Justice of the High Court
- In office 1958–1978

Personal details
- Born: 25 December 1902 Holyport, Berkshire, England
- Education: Gresham's School Magdalen College, Oxford

= Gerald Thesiger =

Sir Gerald Alfred Thesiger, MBE (25 December 1902 – 16 April 1981) was a judge of the High Court of England and Wales of the Queen's Bench Division between 1958 and 1978.

==Early life and education==
Thesiger was born on Christmas Day 1902 in Holyport, Berkshire. He was the son of Major-General George Handcock Thesiger and his wife, Frances Fremantle, daughter of General Fitzroy William Fremantle. He was educated at Gresham's School, Holt, Magdalen College, Oxford (1922–1925), and the Inner Temple.

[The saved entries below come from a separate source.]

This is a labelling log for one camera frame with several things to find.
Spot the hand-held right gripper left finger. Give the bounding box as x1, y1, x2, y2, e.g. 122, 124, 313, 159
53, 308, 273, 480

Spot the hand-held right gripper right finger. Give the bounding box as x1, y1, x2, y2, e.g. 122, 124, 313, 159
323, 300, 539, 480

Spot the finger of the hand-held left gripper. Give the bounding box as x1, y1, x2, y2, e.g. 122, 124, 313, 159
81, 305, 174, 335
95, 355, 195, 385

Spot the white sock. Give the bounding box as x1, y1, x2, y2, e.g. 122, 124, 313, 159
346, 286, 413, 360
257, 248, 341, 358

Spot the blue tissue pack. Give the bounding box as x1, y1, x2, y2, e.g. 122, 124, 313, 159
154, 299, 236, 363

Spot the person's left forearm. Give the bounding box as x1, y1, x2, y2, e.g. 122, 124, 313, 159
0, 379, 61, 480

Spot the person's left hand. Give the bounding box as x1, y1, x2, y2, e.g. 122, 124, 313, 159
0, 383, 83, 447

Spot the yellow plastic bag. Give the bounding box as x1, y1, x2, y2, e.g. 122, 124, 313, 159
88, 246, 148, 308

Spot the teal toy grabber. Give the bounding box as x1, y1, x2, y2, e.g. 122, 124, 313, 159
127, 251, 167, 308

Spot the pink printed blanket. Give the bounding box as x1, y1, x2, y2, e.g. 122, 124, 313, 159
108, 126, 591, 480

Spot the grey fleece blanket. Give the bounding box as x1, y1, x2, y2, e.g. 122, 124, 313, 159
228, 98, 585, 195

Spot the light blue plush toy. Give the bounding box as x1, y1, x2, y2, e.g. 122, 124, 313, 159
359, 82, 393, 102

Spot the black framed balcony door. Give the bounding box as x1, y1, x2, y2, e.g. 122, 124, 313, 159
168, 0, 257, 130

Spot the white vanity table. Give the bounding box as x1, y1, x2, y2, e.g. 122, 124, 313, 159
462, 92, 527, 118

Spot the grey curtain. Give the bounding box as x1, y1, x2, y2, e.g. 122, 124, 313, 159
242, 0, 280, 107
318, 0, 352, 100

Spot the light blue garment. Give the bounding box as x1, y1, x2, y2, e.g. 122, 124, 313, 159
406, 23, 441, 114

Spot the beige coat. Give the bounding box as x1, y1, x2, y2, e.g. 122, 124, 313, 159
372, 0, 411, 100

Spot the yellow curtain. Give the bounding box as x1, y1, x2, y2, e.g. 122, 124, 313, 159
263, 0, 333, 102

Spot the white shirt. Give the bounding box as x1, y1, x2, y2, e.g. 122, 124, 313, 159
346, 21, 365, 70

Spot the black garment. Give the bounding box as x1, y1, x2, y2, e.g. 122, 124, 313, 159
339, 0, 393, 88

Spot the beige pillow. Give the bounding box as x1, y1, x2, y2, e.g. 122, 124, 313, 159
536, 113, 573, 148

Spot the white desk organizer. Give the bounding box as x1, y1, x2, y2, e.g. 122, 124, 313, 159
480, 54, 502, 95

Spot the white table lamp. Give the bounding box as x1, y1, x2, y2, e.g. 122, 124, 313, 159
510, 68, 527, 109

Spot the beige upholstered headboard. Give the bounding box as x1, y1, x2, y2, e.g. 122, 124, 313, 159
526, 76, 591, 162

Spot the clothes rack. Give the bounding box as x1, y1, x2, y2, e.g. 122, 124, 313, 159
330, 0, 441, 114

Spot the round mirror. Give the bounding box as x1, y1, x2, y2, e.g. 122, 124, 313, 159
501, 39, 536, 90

Thesiger's grandfather was Lt.-General the Hon. Charles Wemyss Thesiger, a younger son of a Lord Chancellor, Frederic Thesiger, 1st Baron Chelmsford. The British general Frederic Thesiger, 2nd Baron Chelmsford, and the judge Alfred Henry Thesiger (one of the youngest Lords Justices of Appeal in history) were his great-uncles.

==Career==
In 1926, he was called to the Bar as a barrister. He was appointed Recorder of Rye in 1937.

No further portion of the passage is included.